**REQUIRED WORK:** Every record here should be printed again exactly.

(Records from a data collection)
=-=-=
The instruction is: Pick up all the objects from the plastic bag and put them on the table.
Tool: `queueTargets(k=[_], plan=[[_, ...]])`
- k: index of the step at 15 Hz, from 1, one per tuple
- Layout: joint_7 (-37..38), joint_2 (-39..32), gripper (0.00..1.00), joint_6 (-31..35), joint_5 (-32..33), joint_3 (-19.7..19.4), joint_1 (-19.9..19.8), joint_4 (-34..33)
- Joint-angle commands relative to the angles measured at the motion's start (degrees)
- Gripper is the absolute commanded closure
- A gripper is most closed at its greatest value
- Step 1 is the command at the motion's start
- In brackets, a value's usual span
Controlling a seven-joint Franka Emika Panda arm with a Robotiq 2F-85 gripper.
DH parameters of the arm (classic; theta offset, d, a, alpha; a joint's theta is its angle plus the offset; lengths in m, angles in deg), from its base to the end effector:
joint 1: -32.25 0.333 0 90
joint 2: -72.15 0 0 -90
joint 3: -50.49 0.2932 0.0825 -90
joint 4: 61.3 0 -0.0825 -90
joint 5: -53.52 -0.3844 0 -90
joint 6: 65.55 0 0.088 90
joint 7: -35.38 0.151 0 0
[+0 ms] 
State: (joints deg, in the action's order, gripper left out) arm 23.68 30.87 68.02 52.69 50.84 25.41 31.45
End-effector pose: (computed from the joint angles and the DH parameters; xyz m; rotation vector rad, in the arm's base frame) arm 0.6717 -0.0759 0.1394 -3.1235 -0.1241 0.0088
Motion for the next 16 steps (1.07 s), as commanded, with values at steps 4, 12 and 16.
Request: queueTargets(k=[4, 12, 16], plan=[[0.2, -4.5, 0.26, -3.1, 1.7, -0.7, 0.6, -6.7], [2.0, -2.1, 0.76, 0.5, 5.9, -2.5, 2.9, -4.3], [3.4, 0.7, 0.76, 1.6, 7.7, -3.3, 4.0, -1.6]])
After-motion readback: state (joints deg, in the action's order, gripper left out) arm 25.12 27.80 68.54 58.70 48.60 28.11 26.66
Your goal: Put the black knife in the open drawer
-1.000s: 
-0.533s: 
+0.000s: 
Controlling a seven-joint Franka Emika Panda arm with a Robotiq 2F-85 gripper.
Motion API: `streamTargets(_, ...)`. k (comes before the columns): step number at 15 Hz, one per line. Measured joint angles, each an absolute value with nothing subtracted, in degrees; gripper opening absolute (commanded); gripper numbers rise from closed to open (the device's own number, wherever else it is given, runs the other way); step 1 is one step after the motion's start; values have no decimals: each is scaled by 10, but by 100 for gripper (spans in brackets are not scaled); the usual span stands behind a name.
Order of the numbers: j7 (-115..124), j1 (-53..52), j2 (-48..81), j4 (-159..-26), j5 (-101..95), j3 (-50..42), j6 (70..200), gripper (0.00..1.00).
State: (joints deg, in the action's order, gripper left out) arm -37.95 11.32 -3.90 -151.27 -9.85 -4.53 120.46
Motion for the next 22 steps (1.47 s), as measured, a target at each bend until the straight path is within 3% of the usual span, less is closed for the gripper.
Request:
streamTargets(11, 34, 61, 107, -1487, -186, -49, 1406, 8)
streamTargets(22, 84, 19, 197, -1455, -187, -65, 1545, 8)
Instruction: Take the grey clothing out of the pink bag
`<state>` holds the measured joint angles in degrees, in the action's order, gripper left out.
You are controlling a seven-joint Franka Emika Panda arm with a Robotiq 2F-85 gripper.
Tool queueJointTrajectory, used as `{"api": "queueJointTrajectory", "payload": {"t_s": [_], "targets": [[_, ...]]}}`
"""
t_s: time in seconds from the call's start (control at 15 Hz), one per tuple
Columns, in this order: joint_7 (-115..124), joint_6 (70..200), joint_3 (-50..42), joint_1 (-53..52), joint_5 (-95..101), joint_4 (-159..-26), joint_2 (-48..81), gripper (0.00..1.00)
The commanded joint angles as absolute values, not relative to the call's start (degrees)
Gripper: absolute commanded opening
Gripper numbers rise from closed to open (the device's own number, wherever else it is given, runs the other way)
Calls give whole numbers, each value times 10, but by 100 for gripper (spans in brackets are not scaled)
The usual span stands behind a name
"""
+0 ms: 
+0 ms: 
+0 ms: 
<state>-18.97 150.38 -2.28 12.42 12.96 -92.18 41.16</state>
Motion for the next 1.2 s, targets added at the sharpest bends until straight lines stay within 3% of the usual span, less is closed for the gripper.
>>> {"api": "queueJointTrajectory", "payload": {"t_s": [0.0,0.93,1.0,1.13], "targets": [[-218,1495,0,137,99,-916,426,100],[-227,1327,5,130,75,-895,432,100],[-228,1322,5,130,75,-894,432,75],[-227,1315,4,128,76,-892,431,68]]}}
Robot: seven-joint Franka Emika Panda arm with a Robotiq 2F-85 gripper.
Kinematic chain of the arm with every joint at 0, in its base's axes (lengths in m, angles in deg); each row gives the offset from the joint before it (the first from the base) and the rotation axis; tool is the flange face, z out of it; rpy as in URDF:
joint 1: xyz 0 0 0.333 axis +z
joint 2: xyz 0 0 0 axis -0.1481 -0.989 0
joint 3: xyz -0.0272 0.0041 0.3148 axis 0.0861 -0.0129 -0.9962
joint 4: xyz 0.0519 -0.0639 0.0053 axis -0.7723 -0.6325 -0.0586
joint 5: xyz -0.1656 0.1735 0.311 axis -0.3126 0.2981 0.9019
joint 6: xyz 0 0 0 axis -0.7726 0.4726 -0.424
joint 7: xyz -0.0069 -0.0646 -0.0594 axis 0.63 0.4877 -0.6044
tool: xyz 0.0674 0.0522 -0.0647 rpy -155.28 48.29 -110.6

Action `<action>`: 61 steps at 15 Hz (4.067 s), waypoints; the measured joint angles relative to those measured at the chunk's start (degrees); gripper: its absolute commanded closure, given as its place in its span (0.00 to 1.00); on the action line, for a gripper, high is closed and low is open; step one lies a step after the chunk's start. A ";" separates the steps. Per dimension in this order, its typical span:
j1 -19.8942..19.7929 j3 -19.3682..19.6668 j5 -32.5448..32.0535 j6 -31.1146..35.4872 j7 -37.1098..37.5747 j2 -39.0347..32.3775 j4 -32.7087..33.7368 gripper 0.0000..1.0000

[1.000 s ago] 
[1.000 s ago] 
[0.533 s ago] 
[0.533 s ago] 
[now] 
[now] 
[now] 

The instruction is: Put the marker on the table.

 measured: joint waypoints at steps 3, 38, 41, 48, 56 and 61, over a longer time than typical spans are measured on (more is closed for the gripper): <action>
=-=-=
**EXERCISE SOLUTION:**
The instruction is: Pick up all the objects from the plastic bag and put them on the table.
Tool: `queueTargets(k=[_], plan=[[_, ...]])`
- k: index of the step at 15 Hz, from 1, one per tuple
- Layout: joint_7 (-37..38), joint_2 (-39..32), gripper (0.00..1.00), joint_6 (-31..35), joint_5 (-32..33), joint_3 (-19.7..19.4), joint_1 (-19.9..19.8), joint_4 (-34..33)
- Joint-angle commands relative to the angles measured at the motion's start (degrees)
- Gripper is the absolute commanded closure
- A gripper is most closed at its greatest value
- Step 1 is the command at the motion's start
- In brackets, a value's usual span
Controlling a seven-joint Franka Emika Panda arm with a Robotiq 2F-85 gripper.
DH parameters of the arm (classic; theta offset, d, a, alpha; a joint's theta is its angle plus the offset; lengths in m, angles in deg), from its base to the end effector:
joint 1: -32.25 0.333 0 90
joint 2: -72.15 0 0 -90
joint 3: -50.49 0.2932 0.0825 -90
joint 4: 61.3 0 -0.0825 -90
joint 5: -53.52 -0.3844 0 -90
joint 6: 65.55 0 0.088 90
joint 7: -35.38 0.151 0 0
[+0 ms] 
State: (joints deg, in the action's order, gripper left out) arm 23.68 30.87 68.02 52.69 50.84 25.41 31.45
End-effector pose: (computed from the joint angles and the DH parameters; xyz m; rotation vector rad, in the arm's base frame) arm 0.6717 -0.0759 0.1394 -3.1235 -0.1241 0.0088
Motion for the next 16 steps (1.07 s), as commanded, with values at steps 4, 12 and 16.
Request: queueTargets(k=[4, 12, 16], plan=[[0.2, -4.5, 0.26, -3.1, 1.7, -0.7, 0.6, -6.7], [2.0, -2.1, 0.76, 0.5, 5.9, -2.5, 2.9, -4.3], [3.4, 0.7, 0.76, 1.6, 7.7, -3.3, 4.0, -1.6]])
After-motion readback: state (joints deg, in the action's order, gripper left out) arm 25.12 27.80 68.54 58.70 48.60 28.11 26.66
Your goal: Put the black knife in the open drawer
-1.000s: 
-0.533s: 
+0.000s: 
Controlling a seven-joint Franka Emika Panda arm with a Robotiq 2F-85 gripper.
Motion API: `streamTargets(_, ...)`. k (comes before the columns): step number at 15 Hz, one per line. Measured joint angles, each an absolute value with nothing subtracted, in degrees; gripper opening absolute (commanded); gripper numbers rise from closed to open (the device's own number, wherever else it is given, runs the other way); step 1 is one step after the motion's start; values have no decimals: each is scaled by 10, but by 100 for gripper (spans in brackets are not scaled); the usual span stands behind a name.
Order of the numbers: j7 (-115..124), j1 (-53..52), j2 (-48..81), j4 (-159..-26), j5 (-101..95), j3 (-50..42), j6 (70..200), gripper (0.00..1.00).
State: (joints deg, in the action's order, gripper left out) arm -37.95 11.32 -3.90 -151.27 -9.85 -4.53 120.46
Motion for the next 22 steps (1.47 s), as measured, a target at each bend until the straight path is within 3% of the usual span, less is closed for the gripper.
Request:
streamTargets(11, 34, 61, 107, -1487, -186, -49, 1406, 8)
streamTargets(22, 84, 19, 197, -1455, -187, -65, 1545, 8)
Instruction: Take the grey clothing out of the pink bag
`<state>` holds the measured joint angles in degrees, in the action's order, gripper left out.
You are controlling a seven-joint Franka Emika Panda arm with a Robotiq 2F-85 gripper.
Tool queueJointTrajectory, used as `{"api": "queueJointTrajectory", "payload": {"t_s": [_], "targets": [[_, ...]]}}`
"""
t_s: time in seconds from the call's start (control at 15 Hz), one per tuple
Columns, in this order: joint_7 (-115..124), joint_6 (70..200), joint_3 (-50..42), joint_1 (-53..52), joint_5 (-95..101), joint_4 (-159..-26), joint_2 (-48..81), gripper (0.00..1.00)
The commanded joint angles as absolute values, not relative to the call's start (degrees)
Gripper: absolute commanded opening
Gripper numbers rise from closed to open (the device's own number, wherever else it is given, runs the other way)
Calls give whole numbers, each value times 10, but by 100 for gripper (spans in brackets are not scaled)
The usual span stands behind a name
"""
+0 ms: 
+0 ms: 
+0 ms: 
<state>-18.97 150.38 -2.28 12.42 12.96 -92.18 41.16</state>
Motion for the next 1.2 s, targets added at the sharpest bends until straight lines stay within 3% of the usual span, less is closed for the gripper.
>>> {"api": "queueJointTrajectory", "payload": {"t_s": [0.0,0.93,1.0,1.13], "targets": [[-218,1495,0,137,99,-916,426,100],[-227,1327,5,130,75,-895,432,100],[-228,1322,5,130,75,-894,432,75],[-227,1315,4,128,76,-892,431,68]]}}
Robot: seven-joint Franka Emika Panda arm with a Robotiq 2F-85 gripper.
Kinematic chain of the arm with every joint at 0, in its base's axes (lengths in m, angles in deg); each row gives the offset from the joint before it (the first from the base) and the rotation axis; tool is the flange face, z out of it; rpy as in URDF:
joint 1: xyz 0 0 0.333 axis +z
joint 2: xyz 0 0 0 axis -0.1481 -0.989 0
joint 3: xyz -0.0272 0.0041 0.3148 axis 0.0861 -0.0129 -0.9962
joint 4: xyz 0.0519 -0.0639 0.0053 axis -0.7723 -0.6325 -0.0586
joint 5: xyz -0.1656 0.1735 0.311 axis -0.3126 0.2981 0.9019
joint 6: xyz 0 0 0 axis -0.7726 0.4726 -0.424
joint 7: xyz -0.0069 -0.0646 -0.0594 axis 0.63 0.4877 -0.6044
tool: xyz 0.0674 0.0522 -0.0647 rpy -155.28 48.29 -110.6

Action `<action>`: 61 steps at 15 Hz (4.067 s), waypoints; the measured joint angles relative to those measured at the chunk's start (degrees); gripper: its absolute commanded closure, given as its place in its span (0.00 to 1.00); on the action line, for a gripper, high is closed and low is open; step one lies a step after the chunk's start. A ";" separates the steps. Per dimension in this order, its typical span:
j1 -19.8942..19.7929 j3 -19.3682..19.6668 j5 -32.5448..32.0535 j6 -31.1146..35.4872 j7 -37.1098..37.5747 j2 -39.0347..32.3775 j4 -32.7087..33.7368 gripper 0.0000..1.0000

[1.000 s ago] 
[1.000 s ago] 
[0.533 s ago] 
[0.533 s ago] 
[now] 
[now] 
[now] 

The instruction is: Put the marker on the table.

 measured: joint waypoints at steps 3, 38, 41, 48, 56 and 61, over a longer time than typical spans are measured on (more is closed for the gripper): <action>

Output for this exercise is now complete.